Eine der schönsten Sachen in dieser Welt ist, die Wiener Musiker der 50er Jahren zu hören. Walter Barylli war der Inbegriff dieser Epoche und des damaligen musikalischen Typus. Als ein gebürtiger Wiener war er Konzertmeister der Wiener Philharmoniker, der Gründer und Leiter des Brarylli-Quartetts und Professor an der Wiener Musikhochschule. Gott sei Dank hat er in den 50er Jahren hauptsächlich bei Westminster eine Menge Platten aufgenommen, aber leider Gottes sind die meisten von diesen Originalplatten heutzutage relativ schwer zu finden (außerdem meistens schlecht erhalten), und vor allem ziemlich teuer.

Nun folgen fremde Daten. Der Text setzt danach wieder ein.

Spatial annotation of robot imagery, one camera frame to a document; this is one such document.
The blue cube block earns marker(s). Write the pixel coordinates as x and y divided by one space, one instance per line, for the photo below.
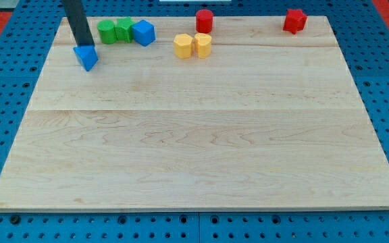
143 32

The green cylinder block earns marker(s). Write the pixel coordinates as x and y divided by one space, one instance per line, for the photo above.
107 33

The red cylinder block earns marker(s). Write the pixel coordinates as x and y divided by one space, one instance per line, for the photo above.
204 21

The red star block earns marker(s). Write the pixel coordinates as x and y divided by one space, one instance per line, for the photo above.
295 20

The blue triangle block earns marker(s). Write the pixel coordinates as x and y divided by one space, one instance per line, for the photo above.
86 56

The yellow heart block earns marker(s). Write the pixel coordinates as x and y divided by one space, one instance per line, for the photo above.
203 43

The wooden board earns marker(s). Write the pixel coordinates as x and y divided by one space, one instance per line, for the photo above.
270 121

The yellow hexagon block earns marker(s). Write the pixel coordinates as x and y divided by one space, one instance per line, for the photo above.
183 46

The black robot arm stick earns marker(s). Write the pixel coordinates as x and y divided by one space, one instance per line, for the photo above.
78 22

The green star block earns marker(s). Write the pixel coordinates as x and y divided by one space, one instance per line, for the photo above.
123 29

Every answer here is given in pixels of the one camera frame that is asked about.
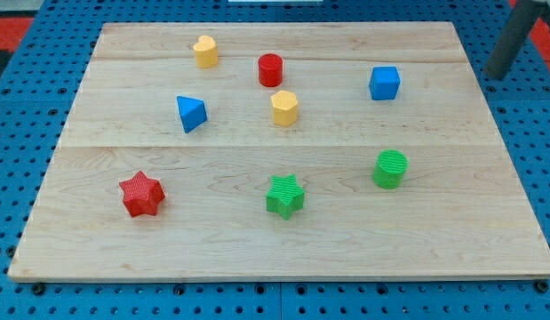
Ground blue cube block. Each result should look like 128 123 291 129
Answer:
369 66 401 100

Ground light wooden board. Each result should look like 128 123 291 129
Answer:
8 22 550 283

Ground green star block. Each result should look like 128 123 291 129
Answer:
266 174 305 220

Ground yellow hexagonal prism block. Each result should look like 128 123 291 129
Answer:
271 91 299 126

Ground blue triangular prism block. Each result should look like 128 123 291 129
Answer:
176 96 207 133

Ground red cylinder block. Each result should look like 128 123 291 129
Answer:
258 53 283 87

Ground green cylinder block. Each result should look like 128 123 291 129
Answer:
371 149 409 189

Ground yellow heart block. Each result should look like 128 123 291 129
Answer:
193 35 219 68

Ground red star block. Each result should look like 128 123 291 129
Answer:
119 171 165 218

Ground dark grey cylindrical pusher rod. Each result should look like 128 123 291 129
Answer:
483 0 547 80

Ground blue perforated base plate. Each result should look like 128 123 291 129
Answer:
0 0 550 319

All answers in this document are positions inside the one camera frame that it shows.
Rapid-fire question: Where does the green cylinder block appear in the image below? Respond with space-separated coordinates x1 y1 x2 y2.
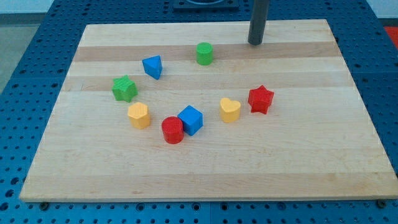
196 42 213 65

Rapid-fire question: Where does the blue cube block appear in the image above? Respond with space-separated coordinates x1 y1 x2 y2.
177 105 203 136

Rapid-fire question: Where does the wooden board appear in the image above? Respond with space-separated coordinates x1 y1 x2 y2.
20 19 397 202

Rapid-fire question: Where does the red star block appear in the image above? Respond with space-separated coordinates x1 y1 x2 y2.
248 85 274 114

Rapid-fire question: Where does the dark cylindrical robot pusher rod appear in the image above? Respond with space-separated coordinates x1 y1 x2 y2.
248 0 270 45

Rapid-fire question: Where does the green star block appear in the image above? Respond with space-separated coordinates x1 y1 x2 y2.
112 75 138 102

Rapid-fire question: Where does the blue triangle block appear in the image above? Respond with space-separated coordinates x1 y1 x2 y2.
142 55 162 80

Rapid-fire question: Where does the red cylinder block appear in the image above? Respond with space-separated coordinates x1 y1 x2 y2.
161 116 184 144

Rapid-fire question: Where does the yellow heart block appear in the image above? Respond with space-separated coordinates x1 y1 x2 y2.
220 98 241 123

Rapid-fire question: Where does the yellow hexagon block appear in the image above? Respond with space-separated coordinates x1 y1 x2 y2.
127 102 151 129

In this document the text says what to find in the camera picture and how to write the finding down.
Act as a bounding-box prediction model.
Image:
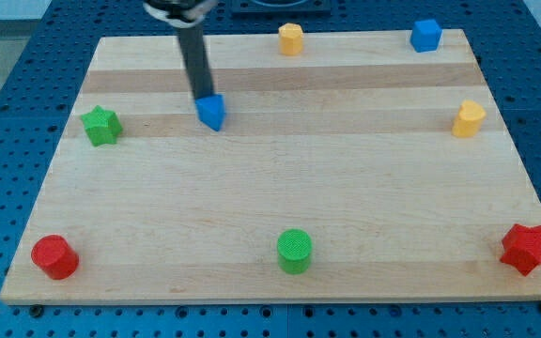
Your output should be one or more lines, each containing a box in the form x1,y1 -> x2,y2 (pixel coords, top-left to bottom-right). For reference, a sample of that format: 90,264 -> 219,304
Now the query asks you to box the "black pusher rod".
177,23 -> 215,100

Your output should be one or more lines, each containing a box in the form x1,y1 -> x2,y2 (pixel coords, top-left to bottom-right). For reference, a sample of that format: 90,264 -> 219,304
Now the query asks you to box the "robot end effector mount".
143,0 -> 218,27

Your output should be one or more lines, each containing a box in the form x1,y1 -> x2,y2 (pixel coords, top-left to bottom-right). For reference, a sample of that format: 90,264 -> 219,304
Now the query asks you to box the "yellow hexagon block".
278,23 -> 303,56

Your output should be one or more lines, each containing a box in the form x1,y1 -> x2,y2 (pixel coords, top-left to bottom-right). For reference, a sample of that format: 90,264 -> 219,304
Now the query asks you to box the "blue triangle block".
195,94 -> 225,131

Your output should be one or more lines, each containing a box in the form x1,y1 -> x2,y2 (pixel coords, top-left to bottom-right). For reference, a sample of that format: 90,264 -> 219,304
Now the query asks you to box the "green star block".
80,105 -> 123,146

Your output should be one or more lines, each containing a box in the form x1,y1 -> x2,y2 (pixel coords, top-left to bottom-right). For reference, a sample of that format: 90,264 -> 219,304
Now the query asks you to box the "wooden board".
0,29 -> 541,305

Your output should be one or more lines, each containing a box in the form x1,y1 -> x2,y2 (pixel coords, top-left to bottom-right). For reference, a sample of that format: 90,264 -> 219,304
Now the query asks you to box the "green cylinder block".
276,228 -> 313,274

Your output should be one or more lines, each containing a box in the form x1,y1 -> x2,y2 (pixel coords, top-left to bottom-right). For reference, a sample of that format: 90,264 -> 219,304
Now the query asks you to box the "blue cube block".
410,19 -> 442,53

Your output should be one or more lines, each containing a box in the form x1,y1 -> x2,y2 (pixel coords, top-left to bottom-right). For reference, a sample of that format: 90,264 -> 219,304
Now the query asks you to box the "red cylinder block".
31,235 -> 80,280

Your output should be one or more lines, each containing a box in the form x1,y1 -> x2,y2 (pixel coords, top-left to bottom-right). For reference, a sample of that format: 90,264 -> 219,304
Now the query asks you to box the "yellow heart block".
451,100 -> 487,138

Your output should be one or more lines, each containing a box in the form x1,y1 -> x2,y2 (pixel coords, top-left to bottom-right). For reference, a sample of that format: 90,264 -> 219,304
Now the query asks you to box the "red star block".
500,223 -> 541,276

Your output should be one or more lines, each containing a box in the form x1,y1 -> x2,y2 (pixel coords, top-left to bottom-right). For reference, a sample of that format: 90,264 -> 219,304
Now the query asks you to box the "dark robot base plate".
228,0 -> 332,14

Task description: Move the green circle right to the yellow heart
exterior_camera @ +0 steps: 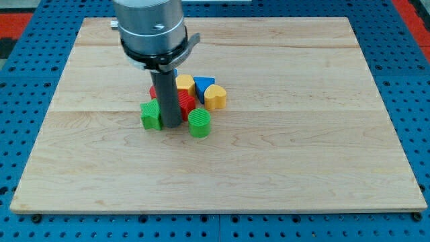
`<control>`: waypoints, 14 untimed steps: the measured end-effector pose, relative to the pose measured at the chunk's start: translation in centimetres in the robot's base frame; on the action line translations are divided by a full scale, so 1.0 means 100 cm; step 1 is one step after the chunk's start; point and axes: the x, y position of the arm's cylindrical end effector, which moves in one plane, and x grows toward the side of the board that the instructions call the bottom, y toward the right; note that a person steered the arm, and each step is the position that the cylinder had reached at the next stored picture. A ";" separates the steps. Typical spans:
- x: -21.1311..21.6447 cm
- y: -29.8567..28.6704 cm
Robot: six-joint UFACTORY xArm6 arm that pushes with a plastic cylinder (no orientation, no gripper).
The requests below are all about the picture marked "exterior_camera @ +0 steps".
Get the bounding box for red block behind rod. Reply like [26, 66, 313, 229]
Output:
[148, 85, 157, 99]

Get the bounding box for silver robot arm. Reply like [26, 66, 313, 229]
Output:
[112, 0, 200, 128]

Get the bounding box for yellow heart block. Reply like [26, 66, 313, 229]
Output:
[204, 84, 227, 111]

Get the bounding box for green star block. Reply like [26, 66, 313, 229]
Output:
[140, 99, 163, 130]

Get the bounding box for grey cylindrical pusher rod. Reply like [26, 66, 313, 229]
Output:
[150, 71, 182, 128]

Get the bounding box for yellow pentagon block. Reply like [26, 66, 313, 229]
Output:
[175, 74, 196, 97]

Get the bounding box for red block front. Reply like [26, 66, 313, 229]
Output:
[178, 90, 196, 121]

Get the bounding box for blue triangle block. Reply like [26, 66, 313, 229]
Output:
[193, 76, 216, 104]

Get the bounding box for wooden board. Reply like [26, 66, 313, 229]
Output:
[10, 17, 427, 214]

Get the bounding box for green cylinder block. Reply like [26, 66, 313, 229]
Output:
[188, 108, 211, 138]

Seine wichtigsten Repertoires waren unter anderem die Kammermusik von Mozart, Beethoven und Schubert. Diese Aufnahme mit den ebenso aus Wien stammenden Musikern Paul Doktor und Felix Prohaska (das Orchester ist auch ein Wiener Orchester!) ist eines der besten Ergebnisse seines musikalischen Schaffens. All die typischen wienerischen Elemente kann man in ihr finden - Natürlichkeit, Warmherzigkeit, Lebensfreude, aber auch Eleganz. Meiner Meinung nach sind diese schönen Dinge selbst bei den heutigen Wiener Musikern schon längst verloren gegangen. Deswegen wundern sich die Hörer unserer Zeit immer darüber, dass damals solches Musizieren möglich war. Können wir Musik wieder so machen?